En ce triste jour, Mercredi 25 Avril 2007, notre frère
KACI TAHAR
nous, a quitté à jamais.
Il est l'auteur du plus beau texte de ce blog et son fervent soutien.
Que Dieu le tout puissant l'accueil dans son vaste paradis.
"A Dieu nous appartenons et à Dieu nous retournons."
EX-MINISTRE DE LA REPUBLIQUE
TAHAR KACI S’EST ETEINT DANS L’ANONYMAT
L’ex-secrétaire d’état auprès du ministre du travail chargé de la Formation professionnelle, Tahar Kaci, s'est éteint la semaine dernière à Alger. Ce haut cadre de l'État, qui a donné le meilleur de lui-même au secteur durant les années de braise, était également connu pour ses nombreux écrits, notamment sur la relation entre l'enseignement secondaire et l'enseignement supérieur ainsi que sur la problématique de la formation des enseignants.
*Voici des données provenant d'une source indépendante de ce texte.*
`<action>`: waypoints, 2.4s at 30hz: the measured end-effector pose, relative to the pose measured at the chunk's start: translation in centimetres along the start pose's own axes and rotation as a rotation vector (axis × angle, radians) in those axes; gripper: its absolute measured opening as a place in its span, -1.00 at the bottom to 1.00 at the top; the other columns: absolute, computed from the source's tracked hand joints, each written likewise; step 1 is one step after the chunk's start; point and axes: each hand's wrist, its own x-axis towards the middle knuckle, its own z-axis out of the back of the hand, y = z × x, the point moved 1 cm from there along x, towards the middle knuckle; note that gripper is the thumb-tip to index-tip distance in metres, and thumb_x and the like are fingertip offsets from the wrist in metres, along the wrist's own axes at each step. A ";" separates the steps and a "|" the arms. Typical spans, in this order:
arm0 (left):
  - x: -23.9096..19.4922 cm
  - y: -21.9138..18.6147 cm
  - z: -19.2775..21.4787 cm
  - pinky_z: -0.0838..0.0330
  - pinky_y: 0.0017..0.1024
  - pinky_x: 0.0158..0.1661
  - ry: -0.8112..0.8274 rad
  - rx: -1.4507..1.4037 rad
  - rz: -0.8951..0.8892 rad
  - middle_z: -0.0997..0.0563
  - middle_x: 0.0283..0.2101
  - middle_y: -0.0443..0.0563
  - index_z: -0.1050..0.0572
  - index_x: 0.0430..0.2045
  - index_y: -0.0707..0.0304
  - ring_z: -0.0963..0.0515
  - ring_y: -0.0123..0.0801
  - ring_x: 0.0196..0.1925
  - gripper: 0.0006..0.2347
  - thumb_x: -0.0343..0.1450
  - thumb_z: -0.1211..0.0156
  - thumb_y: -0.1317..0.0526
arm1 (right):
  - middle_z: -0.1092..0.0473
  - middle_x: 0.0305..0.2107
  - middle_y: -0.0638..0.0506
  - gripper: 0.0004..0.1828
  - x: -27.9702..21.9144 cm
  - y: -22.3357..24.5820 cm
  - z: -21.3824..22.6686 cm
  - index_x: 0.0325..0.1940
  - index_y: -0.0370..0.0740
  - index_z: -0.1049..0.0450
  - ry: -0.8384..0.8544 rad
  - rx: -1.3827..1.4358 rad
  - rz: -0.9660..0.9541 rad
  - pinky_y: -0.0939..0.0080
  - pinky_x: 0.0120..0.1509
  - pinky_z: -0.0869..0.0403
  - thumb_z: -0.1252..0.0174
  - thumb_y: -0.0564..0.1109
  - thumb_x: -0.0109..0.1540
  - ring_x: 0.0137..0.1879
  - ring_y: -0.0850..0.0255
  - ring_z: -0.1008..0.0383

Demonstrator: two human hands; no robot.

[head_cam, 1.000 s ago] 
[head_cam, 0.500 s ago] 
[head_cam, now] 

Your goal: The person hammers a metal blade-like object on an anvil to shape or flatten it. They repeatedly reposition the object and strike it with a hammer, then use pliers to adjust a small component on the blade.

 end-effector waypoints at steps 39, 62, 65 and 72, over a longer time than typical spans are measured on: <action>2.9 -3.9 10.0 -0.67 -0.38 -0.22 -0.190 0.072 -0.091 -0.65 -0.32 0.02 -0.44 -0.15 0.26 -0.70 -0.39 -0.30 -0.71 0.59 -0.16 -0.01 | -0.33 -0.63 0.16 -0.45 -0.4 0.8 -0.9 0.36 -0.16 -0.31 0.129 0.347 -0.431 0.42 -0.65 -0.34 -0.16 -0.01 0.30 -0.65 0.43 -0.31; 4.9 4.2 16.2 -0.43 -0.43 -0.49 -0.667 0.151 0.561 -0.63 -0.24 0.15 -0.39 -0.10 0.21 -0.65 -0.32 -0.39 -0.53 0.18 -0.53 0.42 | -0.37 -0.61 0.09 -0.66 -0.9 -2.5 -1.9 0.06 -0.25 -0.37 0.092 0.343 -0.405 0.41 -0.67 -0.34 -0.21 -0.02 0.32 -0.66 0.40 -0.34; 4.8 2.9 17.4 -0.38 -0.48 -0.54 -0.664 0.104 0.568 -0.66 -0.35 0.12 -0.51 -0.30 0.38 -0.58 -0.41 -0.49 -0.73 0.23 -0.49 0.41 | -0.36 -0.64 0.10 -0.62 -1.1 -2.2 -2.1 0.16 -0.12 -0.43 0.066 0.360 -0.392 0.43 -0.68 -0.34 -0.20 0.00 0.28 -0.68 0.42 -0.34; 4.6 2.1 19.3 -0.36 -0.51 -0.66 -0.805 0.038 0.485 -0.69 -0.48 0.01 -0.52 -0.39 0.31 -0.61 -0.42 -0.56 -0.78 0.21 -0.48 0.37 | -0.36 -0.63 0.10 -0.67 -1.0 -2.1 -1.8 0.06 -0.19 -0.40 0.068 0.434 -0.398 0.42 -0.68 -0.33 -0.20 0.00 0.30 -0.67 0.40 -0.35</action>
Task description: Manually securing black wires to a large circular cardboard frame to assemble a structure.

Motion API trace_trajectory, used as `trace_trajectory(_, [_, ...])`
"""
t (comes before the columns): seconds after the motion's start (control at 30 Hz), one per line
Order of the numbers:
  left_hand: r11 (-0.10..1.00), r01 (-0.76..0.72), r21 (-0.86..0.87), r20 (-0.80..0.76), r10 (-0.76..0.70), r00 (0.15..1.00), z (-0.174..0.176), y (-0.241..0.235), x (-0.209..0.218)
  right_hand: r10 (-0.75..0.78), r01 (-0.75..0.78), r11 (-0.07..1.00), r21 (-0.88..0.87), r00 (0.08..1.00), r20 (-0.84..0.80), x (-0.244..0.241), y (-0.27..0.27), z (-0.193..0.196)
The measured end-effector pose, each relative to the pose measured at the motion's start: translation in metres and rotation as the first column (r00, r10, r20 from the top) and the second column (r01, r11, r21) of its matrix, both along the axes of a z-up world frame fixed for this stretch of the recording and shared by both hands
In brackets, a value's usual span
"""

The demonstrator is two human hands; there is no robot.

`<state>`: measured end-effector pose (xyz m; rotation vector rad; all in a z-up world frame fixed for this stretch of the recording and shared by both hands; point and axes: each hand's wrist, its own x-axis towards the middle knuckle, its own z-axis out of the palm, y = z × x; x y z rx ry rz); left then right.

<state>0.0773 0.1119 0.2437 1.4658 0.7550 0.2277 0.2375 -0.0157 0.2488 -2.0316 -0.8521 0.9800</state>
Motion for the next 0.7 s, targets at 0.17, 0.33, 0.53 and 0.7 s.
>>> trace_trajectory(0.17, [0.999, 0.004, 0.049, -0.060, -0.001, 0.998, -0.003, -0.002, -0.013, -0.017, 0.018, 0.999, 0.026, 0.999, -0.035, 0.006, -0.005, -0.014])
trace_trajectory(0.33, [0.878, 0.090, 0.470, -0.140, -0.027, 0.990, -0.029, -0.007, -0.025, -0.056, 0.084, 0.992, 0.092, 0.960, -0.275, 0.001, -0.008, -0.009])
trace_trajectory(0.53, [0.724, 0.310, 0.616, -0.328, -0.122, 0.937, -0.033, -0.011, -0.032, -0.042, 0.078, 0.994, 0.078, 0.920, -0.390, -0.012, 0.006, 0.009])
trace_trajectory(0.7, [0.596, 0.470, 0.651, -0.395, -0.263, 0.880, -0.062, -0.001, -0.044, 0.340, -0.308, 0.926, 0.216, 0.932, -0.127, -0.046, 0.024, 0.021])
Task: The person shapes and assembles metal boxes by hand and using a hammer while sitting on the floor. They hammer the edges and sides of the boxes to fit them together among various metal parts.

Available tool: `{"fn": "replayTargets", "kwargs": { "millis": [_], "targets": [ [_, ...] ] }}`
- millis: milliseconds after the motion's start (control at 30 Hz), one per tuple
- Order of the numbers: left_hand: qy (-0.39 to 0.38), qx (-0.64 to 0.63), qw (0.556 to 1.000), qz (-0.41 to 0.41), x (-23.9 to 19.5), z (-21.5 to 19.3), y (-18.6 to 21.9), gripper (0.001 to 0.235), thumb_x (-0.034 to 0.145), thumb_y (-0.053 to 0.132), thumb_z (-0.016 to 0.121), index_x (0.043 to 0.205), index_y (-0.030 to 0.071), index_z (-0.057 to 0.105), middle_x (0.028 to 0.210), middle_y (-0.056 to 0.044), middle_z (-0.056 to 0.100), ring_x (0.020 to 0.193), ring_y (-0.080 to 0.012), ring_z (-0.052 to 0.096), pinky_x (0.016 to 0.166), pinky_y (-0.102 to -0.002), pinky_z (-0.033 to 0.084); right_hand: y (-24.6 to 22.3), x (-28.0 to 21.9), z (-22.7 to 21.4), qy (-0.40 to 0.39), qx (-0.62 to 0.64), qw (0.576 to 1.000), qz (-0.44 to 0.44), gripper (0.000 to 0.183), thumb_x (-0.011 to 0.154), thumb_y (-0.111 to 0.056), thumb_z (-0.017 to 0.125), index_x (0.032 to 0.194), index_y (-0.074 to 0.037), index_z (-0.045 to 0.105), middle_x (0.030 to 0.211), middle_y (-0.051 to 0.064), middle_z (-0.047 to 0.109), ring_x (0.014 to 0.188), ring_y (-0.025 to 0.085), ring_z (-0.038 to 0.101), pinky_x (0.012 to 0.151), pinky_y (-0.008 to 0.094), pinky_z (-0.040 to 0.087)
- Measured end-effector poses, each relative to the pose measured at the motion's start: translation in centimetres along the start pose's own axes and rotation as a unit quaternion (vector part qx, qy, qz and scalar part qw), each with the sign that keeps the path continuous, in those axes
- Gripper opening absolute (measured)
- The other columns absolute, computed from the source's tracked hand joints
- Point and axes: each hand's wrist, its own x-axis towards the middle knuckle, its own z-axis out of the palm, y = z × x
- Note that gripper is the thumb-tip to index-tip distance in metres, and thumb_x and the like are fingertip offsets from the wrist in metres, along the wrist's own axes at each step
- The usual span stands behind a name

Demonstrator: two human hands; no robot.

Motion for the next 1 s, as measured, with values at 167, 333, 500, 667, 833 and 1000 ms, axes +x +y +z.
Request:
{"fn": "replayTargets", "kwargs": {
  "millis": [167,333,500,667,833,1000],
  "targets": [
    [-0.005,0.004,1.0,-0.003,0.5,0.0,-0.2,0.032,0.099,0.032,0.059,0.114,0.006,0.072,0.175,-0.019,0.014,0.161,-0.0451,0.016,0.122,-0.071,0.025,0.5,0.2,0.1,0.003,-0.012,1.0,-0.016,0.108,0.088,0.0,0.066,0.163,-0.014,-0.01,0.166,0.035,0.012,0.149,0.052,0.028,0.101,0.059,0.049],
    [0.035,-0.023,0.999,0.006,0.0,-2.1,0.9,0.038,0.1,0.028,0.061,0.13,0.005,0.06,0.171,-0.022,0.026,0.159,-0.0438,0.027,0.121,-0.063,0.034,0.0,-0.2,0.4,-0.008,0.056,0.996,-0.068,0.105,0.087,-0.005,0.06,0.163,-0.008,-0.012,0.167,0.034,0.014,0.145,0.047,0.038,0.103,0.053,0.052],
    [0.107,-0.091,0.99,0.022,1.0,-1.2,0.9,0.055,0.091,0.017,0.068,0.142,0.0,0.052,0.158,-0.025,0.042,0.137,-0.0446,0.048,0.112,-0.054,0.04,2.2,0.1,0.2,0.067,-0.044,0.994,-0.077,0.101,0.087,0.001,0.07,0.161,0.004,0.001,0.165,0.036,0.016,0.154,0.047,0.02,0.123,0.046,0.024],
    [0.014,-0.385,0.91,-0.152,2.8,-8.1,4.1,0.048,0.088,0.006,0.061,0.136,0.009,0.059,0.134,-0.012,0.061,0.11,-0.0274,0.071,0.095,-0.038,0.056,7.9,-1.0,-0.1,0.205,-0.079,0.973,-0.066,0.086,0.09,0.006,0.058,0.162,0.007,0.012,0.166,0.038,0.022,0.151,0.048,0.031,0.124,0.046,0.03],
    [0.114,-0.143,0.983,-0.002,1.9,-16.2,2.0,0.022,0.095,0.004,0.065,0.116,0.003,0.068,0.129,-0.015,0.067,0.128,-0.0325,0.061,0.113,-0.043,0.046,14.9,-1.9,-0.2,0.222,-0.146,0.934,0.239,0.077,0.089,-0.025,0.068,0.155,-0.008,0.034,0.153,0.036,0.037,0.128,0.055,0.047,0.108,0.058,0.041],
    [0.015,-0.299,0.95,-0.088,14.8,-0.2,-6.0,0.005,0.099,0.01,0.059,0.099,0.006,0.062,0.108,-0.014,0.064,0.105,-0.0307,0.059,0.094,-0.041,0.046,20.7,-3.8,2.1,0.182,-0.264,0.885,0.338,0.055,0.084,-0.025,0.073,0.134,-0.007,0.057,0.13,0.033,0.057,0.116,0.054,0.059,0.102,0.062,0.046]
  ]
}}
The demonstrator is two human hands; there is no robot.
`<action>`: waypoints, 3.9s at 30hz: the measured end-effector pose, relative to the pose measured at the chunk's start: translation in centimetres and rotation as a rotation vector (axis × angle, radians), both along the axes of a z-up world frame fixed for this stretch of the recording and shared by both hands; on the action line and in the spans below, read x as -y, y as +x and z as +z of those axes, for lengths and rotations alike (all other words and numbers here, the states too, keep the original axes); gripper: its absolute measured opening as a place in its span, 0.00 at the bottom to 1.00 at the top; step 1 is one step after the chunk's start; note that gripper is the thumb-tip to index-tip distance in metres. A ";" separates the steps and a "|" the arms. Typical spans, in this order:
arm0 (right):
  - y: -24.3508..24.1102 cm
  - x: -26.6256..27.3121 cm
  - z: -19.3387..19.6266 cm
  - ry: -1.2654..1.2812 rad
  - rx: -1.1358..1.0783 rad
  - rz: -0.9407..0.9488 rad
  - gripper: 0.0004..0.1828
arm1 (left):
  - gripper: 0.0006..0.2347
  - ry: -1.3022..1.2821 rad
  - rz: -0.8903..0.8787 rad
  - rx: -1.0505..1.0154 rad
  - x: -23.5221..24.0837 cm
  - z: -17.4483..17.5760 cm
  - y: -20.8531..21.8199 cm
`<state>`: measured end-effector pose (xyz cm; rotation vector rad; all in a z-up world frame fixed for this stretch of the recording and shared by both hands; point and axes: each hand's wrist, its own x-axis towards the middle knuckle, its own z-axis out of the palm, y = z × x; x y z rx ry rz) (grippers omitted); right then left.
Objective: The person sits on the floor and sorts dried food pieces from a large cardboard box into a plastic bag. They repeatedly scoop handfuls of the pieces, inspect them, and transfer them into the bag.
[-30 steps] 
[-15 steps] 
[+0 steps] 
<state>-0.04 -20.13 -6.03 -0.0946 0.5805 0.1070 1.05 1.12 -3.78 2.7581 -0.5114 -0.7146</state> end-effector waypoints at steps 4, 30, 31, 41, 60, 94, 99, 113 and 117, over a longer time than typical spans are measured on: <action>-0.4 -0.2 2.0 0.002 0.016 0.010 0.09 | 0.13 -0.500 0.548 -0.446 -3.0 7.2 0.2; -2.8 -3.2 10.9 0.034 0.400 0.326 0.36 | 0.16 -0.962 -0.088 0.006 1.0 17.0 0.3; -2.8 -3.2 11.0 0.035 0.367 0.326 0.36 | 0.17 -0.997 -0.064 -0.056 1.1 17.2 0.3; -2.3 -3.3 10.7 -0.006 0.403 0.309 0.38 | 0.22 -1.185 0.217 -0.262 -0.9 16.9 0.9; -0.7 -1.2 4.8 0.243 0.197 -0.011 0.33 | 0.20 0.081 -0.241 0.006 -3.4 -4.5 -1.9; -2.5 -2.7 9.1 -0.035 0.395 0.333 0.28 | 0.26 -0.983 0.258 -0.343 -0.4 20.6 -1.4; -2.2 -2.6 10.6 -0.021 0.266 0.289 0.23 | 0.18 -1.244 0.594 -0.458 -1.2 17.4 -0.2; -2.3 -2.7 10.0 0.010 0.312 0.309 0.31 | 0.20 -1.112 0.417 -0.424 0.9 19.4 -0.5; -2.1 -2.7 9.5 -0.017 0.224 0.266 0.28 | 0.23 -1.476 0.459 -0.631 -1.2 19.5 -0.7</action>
La disparition de ce ministre de
Extrait de « radar » du journal « LIBERTE » du samedi 28 avril 2007.
HOMMAGE à TAHAR KACI
Une lumière s'en va
•Triste sort que celui des fleurs qui poussent dans un champ de chardons. Elles périssent piétinées par les ânes, friands de ces espaces épineux.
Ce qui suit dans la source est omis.